Libertarians believe: Our decisions are not constrained by the determinist nature of the world. There is free will. Compatibilists believe: It doesn’t matter if our decisions are constrained by the determinist nature of the world, as long as they are our decisions and they follow what we want. There is free will. Hard determinists believe: Our decisions are constrained by the determinist nature of ›the world‹. There is no free will. Neuroscientists believe: Our decisions are constrained by the determinist nature of our ›brain‹. There is no free will.
Philosophers, scientists, psychologists, and thinkers thus have all pondered the question: Do we have free will? Answering this question will help to define and understand the rules of our universe, bind it by logic, and theoretically give us the tools to make predictions or, in science fiction scenarios, read our minds.
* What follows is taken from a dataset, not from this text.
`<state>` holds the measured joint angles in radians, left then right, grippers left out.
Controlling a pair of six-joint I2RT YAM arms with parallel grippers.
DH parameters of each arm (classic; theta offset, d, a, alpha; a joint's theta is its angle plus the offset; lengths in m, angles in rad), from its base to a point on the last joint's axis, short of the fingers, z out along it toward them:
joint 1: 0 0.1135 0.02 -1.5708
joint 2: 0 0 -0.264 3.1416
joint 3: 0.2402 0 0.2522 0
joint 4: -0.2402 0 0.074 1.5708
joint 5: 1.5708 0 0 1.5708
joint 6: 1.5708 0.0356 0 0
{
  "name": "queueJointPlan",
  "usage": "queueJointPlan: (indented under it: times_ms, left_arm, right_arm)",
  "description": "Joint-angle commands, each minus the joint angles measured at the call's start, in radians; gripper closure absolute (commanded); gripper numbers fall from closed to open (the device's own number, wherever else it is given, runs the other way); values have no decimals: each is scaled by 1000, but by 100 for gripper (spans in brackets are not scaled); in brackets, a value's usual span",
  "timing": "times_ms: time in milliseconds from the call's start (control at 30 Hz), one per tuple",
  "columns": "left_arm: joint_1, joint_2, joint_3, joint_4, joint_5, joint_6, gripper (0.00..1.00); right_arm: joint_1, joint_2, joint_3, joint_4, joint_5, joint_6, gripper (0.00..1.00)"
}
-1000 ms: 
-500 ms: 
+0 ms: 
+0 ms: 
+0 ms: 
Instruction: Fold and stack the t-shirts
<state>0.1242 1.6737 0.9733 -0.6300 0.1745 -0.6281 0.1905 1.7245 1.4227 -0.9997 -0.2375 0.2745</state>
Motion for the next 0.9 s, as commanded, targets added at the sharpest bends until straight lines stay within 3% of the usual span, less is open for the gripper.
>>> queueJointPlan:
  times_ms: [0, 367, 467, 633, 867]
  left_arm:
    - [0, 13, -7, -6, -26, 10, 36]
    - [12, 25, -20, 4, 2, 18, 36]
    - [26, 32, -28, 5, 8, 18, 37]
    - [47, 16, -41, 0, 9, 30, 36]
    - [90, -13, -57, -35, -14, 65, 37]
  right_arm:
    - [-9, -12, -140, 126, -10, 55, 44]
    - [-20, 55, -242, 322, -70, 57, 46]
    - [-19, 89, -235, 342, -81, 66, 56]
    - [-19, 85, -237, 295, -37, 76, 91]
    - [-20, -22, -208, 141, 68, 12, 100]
This question can feel impossibly complex and by simplifying the context neuroscience is able to ask specific questions around when we make decisions. As there are different kinds of decisions there are also different experiences of free will. Professor John-Dylan Haynes, a neuroscientist and Director of the Berlin Center for Advanced Neuroimaging at Charité Berlin, researches these questions. His experimentation reveals that in non-responsible decisions, brain activity is involved in decision making up to seven seconds prior to the point at which a conscious decision is made.
If an individual’s decisions can be predicted, what happens to our collective behavior? When a network of agents with pre-determined behaviors collides, can order or complexity emerge?
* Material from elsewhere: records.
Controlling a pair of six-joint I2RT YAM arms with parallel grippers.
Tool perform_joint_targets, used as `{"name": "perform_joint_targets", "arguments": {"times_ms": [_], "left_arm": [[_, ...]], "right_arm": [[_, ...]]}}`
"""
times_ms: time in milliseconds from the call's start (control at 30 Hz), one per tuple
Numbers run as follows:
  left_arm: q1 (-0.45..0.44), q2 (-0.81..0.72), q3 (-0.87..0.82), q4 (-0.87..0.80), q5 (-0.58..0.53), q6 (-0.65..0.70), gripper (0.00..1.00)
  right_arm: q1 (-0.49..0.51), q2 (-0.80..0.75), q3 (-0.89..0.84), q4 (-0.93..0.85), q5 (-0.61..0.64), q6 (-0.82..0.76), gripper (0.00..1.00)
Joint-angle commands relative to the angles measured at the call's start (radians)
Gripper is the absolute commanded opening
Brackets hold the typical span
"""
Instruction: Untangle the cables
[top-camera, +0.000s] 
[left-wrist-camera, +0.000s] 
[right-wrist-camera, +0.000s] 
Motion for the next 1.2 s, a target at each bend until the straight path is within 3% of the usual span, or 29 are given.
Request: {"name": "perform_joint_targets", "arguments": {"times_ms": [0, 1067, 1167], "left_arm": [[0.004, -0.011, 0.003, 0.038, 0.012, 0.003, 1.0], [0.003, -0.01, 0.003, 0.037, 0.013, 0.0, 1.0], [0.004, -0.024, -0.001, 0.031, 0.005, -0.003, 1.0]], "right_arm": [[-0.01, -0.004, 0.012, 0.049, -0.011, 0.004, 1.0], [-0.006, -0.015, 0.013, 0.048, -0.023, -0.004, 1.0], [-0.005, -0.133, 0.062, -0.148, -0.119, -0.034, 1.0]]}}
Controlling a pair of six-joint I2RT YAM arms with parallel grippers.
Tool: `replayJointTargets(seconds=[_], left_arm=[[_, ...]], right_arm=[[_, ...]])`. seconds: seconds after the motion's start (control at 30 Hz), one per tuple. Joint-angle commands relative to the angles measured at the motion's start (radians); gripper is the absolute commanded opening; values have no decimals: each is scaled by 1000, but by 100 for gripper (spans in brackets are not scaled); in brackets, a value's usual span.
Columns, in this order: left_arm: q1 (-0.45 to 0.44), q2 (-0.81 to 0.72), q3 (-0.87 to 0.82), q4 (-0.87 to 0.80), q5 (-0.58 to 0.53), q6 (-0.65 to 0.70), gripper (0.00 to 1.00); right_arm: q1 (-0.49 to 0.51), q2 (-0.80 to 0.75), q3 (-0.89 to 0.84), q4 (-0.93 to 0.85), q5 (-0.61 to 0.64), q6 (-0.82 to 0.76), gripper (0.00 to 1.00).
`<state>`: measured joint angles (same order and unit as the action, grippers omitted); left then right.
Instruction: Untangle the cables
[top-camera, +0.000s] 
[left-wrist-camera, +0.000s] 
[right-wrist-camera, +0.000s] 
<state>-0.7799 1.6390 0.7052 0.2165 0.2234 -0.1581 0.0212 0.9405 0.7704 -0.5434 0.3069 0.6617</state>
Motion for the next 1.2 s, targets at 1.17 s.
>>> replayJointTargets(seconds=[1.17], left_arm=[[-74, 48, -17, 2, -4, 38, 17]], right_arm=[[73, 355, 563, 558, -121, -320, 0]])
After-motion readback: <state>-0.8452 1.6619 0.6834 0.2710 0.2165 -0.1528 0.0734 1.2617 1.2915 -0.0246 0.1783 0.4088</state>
Our individual and collective consciousness gives us agency and awareness. But which part is responsible for all the decision making? Our brain? Our mind? The robots in our installation ›PushMi PullYu‹ represent the individual and collective but also the mind and the body. They swarm, make decisions, move within set borders, experience outside influences and have individual interactions. Their paths are based on arbitrary human decisions painting temporary canvases of collective thoughts on the wall. Depending on your position ›PushMi PullYu‹ represents two separate universes: one where the future is warped, constantly championing free will; or one that alters the present with the decisions of the past in a deterministic simulation. Who, then, is pulling? And who is pushing?